I can only assume from your post that the Glenn Curtiss & Company produced the first stepped V-Bottom. If so where did you get the information?

Where can I read about it and how they developed their hull from merely having chines to stepping the bottom.
"During the course of his hydroaeroplane and flying boat development, Glenn Curtiss incorporated design innovations
that made the seaplane a practical reality, beginning with the enclose hull, covered with fabric for strength and
water tightness. Curtiss, with assistance from Royal Navy engineer Lt.
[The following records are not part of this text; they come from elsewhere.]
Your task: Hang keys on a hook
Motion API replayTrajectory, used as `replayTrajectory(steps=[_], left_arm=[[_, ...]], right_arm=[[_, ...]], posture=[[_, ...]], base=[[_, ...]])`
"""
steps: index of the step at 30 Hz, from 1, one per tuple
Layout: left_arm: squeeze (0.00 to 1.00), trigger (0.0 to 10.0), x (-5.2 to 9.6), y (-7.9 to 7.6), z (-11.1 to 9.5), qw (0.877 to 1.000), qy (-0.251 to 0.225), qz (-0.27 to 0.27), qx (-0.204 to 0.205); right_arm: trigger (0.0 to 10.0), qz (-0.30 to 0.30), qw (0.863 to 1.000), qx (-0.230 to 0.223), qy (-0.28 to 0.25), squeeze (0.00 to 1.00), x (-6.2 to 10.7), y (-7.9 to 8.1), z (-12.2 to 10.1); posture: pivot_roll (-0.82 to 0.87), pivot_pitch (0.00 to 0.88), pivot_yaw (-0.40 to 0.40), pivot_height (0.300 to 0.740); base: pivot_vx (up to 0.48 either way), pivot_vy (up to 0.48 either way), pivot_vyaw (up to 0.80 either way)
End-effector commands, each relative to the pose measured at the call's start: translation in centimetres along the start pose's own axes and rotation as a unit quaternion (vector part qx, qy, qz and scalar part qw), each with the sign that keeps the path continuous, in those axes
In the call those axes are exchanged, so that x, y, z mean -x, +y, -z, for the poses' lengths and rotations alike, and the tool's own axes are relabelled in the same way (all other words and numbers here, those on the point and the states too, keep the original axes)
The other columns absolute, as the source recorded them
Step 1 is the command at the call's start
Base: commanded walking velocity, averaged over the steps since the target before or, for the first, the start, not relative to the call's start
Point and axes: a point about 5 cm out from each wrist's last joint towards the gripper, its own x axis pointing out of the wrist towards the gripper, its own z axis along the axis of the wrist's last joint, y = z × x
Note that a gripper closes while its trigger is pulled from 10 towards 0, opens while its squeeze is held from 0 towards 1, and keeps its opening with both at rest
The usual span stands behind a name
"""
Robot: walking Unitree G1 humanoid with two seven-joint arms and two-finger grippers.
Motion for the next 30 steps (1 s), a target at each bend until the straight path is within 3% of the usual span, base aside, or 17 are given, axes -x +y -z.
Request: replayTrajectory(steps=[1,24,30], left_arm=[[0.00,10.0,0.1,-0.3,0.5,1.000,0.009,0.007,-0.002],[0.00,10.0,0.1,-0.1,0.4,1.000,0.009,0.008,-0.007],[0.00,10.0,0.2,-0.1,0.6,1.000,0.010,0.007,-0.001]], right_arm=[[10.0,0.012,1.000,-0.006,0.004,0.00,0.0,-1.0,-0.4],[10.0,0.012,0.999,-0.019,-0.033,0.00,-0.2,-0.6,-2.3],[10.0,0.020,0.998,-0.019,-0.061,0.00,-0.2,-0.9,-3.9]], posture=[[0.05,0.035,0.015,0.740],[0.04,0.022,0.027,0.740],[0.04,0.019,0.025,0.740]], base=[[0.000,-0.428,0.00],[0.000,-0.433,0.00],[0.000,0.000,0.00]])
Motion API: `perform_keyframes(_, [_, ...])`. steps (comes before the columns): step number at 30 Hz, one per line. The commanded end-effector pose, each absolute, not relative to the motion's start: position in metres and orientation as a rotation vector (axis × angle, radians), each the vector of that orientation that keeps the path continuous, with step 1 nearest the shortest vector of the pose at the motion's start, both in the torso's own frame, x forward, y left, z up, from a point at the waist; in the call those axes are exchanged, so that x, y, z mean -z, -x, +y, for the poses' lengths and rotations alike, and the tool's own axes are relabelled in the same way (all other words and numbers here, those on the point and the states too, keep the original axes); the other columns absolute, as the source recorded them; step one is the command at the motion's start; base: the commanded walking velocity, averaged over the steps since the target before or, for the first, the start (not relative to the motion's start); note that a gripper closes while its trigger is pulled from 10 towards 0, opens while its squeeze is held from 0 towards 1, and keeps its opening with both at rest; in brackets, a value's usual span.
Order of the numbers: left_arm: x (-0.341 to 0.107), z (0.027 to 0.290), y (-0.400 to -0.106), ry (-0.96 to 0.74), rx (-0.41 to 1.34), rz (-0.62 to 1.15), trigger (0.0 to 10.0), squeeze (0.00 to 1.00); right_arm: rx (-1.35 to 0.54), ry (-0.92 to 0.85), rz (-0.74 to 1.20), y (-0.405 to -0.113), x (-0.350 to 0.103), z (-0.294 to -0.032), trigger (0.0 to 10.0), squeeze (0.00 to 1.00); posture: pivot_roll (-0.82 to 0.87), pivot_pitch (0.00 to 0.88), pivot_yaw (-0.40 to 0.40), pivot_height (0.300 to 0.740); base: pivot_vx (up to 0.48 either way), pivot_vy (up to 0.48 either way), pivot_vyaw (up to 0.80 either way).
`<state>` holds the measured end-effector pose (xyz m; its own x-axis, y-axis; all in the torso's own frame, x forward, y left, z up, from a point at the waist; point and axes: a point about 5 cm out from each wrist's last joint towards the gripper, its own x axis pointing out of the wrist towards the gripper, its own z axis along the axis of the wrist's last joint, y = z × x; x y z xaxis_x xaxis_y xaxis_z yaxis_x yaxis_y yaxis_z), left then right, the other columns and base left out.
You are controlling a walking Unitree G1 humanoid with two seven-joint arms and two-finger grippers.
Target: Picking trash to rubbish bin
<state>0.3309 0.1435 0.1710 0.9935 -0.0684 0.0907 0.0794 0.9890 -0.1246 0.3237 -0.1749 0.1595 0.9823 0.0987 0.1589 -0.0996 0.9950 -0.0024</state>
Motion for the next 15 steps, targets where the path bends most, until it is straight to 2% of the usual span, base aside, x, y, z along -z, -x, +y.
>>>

John Cyril Porte, further enhanced the ability
of waterborne aircraft to get off the water by constructing a mid-way "step" on the bottom of the float or hu
ll.
Water has adhesive qualities, especially when running over a curved surface, and early seaplanes had difficulty
getting "unstuck" from the water, especially in calm seas. The addition of the step helped break up the water flow
under the hull enabling the flying boat to get airborne more easily. Curtiss also added breather tubes to the flying
boat hull. These were small copper tubes that ran from the inside of the hull to the undersurface step to relieve
the low pressure under the hull and assisted the aircraft in becoming airborne."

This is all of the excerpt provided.